L’INTERVISTA
Un angolo di Oriente da Busto Arsizio

Davide Quadrio (Busto Arsizio, 1970) è da un anno il direttore del Mao, Museo d’arte orientale, allestito all’interno dello storico Palazzo Mazzonis di Torino una delle più importanti istituzioni culturali italiane dedicata alla cultura dell’estremo Oriente. Vi giunge dopo un’esperienza quasi trentennale in Asia, soprattutto a Shanghai, iniziata da studente universitario e proseguita, mettiamola così, come “agitatore culturale”: è tra i fondatori dell’ArtBiz Center che per un ventennio è stato un laboratorio di pratiche artistiche, che chi scrive può testimoniare aver lasciato il segno almeno nell’ambiente artistico della città (esperienza terminata nel 2010).
COME NASCE QUESTO INTERESSE PER LA CULTURA ORIENTALE?
«Ero attratto dalle iconografie indiana e tibetana; al liceo pensavo che avrei studiato storia dell’arte asiatica e che sarei andato a vivere in Cina; era come se fossi, in un certo senso, predestinato. Ho quindi studiato cinese a Venezia. Il secondo anno d’università l’ho passato a Shanghai e poi mi ci sono stanziato per 25 anni, più 3 anni a Bangkok».
DI QUESTE ESPERIENZE GIOVANILI COSA RITIENE?
«Essere in Cina negli anni Novanta era un dono: la Cina si stava aprendo ma era ancora un luogo inesplorato, offriva una serie di viaggi che tuttora popolano i miei ricordi. Mi è rimasta proprio la passione per quei luoghi. Al Mao porto le mie due anime: la storia dell’arte che ho studiato e la meraviglia dell’arte e della Cina contemporanee che entra nel museo in una maniera “necessaria”».
L’ASIA È UN CONTINENTE IMMENSO CON UNA CULTURA PROFONDISSIMA MA ANCHE MOLTO DIFFERENTE DALLA NOSTRA. CHE DONO PUÒ ARRIVARE ALL’ITALIA DI OGGI DA QUELLA CIVILTÀ?

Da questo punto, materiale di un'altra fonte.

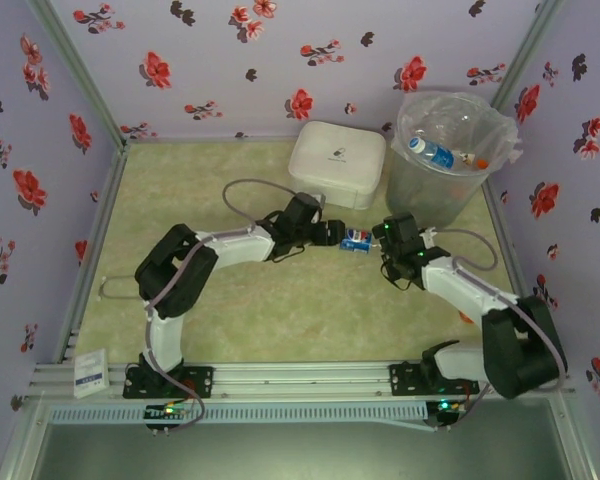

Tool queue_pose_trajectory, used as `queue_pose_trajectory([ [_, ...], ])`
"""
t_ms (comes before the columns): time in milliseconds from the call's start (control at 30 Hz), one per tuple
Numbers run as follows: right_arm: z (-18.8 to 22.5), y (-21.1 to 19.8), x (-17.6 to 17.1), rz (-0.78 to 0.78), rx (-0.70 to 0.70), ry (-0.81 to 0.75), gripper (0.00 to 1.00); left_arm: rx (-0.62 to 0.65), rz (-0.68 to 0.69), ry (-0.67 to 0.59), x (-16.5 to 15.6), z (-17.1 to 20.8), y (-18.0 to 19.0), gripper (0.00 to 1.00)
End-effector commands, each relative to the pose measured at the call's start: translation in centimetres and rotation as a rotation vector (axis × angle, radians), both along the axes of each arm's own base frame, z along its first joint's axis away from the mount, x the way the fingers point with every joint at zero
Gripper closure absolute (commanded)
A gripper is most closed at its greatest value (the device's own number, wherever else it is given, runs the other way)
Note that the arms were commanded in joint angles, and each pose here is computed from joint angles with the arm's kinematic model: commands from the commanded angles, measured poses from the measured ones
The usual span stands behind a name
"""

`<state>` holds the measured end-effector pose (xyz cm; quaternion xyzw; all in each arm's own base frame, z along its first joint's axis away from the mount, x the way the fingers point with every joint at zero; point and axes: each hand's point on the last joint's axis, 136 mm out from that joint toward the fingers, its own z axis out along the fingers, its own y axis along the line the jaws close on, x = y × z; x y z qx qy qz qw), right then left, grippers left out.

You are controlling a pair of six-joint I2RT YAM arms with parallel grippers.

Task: Put the plastic bottles in the bin

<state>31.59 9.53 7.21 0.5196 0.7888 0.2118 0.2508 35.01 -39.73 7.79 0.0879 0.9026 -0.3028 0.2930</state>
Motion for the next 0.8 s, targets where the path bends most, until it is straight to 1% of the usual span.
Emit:
queue_pose_trajectory([
  [0,0.3,0.1,2.4,-0.054,0.019,-0.022,0.1,-0.004,0.021,0.032,-1.1,-1.9,-0.4,0.21],
  [67,-0.3,0.2,3.4,-0.047,0.004,-0.011,0.07,0.007,0.005,0.037,-1.9,-2.1,-0.6,0.21],
  [233,-2.2,0.6,5.0,-0.035,-0.022,0.029,0.08,0.031,-0.015,0.041,-3.0,-2.2,-0.7,0.21],
  [333,-3.1,0.9,5.1,-0.021,-0.008,0.051,0.11,0.027,-0.007,0.04,-3.3,-1.9,-0.3,0.21],
  [433,-3.1,0.5,4.5,-0.012,-0.033,0.06,0.17,0.016,0.007,0.027,-3.6,-1.1,0.3,0.21],
  [533,-2.3,-0.6,3.8,-0.008,-0.088,0.048,0.24,0.005,0.018,0.017,-3.8,-0.3,0.8,0.21],
  [667,-1.0,-1.9,3.1,-0.002,-0.156,0.037,0.42,-0.04,0.031,0.009,-4.5,1.5,1.3,0.21],
  [767,1.0,-2.9,2.4,0.013,-0.213,0.011,0.51,-0.081,0.037,-0.014,-5.1,3.5,2.1,0.21],
])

«Questi mondi offrono un meraviglioso materiale che si riflette nelle collezioni del MAO. L’Asia orientale ha tantissimo da insegnare ma soprattutto deve esistere al di là di esotismi semplificativi. La generalizzazione rispetto alla Cina, per esempio, è particolarmente disturbante: tutto diventa politico e non culturale. Invece quelle culture possono portare molto in Occidente in termini di contenuti e di interpretazioni postmoderne del passaggio globale dell’arte e della produzione artistica».
SBAGLIO SE DICO CHE LA VISIONE ENTRO LA QUALE SI MUOVE È QUELLA DI MOSTRARE LA COMPLESSITÀ DI QUESTI MONDI COSÌ DISTINTI MA NON ALIENI?

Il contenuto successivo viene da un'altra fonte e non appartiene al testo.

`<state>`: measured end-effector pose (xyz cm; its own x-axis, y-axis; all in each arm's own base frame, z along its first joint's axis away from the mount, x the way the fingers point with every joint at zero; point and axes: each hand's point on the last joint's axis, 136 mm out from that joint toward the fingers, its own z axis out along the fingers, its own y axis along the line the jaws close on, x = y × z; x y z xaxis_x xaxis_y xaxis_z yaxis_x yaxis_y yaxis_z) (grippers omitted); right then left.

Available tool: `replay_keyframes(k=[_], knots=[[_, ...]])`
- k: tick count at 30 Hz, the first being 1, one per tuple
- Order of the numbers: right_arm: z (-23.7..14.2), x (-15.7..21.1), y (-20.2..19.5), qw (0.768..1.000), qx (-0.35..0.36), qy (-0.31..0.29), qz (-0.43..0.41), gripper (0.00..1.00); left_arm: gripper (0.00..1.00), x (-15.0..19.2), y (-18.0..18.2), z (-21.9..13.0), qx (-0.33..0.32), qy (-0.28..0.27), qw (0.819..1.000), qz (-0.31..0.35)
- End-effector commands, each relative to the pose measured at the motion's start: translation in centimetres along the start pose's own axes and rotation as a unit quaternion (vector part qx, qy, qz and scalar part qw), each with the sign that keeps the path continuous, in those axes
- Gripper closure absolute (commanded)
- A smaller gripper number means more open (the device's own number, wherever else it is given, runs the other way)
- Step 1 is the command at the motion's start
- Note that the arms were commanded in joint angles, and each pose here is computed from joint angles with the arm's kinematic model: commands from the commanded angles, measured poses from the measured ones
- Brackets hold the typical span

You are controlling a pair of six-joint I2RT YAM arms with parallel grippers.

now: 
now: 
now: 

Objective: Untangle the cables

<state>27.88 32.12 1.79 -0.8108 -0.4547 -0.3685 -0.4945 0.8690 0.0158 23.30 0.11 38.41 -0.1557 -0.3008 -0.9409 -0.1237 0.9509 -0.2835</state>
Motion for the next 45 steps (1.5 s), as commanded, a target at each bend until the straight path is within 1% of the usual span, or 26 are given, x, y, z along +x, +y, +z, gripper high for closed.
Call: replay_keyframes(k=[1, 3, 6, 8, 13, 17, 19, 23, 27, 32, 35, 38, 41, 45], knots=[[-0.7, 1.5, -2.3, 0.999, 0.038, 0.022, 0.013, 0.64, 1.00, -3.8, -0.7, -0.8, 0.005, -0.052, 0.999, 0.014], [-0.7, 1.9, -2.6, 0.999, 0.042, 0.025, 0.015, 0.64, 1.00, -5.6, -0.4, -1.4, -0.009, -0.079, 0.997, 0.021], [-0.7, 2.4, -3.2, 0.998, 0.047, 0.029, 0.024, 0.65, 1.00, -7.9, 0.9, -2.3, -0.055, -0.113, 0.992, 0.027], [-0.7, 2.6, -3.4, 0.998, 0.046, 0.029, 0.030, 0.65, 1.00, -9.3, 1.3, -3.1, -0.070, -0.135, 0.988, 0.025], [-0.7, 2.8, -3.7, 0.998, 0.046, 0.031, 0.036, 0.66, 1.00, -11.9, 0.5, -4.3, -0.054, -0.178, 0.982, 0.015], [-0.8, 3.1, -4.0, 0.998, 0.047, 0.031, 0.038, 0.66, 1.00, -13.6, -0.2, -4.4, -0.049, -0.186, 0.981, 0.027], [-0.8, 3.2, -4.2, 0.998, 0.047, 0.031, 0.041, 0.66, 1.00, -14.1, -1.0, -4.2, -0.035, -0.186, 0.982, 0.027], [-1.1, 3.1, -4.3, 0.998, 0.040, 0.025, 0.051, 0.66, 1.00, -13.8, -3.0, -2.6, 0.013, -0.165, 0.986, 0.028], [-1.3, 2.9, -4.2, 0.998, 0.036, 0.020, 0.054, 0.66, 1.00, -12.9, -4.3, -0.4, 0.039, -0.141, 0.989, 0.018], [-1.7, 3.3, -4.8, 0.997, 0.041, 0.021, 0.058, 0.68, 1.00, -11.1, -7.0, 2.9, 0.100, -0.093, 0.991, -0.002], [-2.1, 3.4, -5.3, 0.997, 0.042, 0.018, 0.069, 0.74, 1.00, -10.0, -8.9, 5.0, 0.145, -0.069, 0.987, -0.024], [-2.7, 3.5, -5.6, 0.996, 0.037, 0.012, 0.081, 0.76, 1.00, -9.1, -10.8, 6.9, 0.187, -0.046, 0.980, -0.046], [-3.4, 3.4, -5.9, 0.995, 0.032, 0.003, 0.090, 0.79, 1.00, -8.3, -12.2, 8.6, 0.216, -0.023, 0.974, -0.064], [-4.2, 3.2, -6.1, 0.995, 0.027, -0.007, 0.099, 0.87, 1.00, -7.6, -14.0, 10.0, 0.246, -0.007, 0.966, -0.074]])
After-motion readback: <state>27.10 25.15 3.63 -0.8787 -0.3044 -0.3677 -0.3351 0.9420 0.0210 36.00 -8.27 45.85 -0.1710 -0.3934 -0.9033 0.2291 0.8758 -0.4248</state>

«No. Il museo è un progetto costituito dal materiale, non solo artistico ma anche di oggetti rituali con funzioni specifiche che devono essere attivate attraverso ritualità o preghiera oppure posizionandoli nello spazio e nel tempo. Noi dunque prendiamo questo materiale, lo interpretiamo costruendo narrazioni alternative per coglierne la complessità ma anche, come diceva giustamente lei, la comunanza.
QUINDI LA FORZA DELLE COLLEZIONI DEL MAO È QUELLA DI POTER PRENDERE UN OGGETTO E FARNE “ESPLODERE” LE POTENZIALITÀ: CONTRADDIZIONI, COMUNANZE… SIGNIFICATI, DISTANZE E VICINANZE?
«Il confronto con il contemporaneo è fondamentale. Questi oggetti attraverso gli occhi di artisti divengono contemporanei perché vengono letti da occhi del presente… Benedetto Croce ce lo ha insegnato… »
Da qui il suo invito ad artisti e studiosi per delle lunghe residenze. A costoro chiederà esplicitamente di far esplodere questa complessità delle collezioni o li lascerà liberi nell’approccio?
«Gli artisti lavorano all’interno di framework; intervengono dunque come interpreti di un dialogo tutto centrato sulla collezione».
IMPIEGA SPESSO IL TERMINE “CONTEMPORANEO”. PERCIÒ LA CONTEMPORANEITÀ È...
«Non l’arte contemporanea. Il “contemporaneo” è proprio affrontare delle tematiche dell’oggi attraverso la storia che le collezioni rappresentano. Riportare il passato in modo che sia rilevante per il presente. Quindi ‘contemporaneo’ è il come un museo riesce ad interpretare le collezioni e renderle contemporanee…».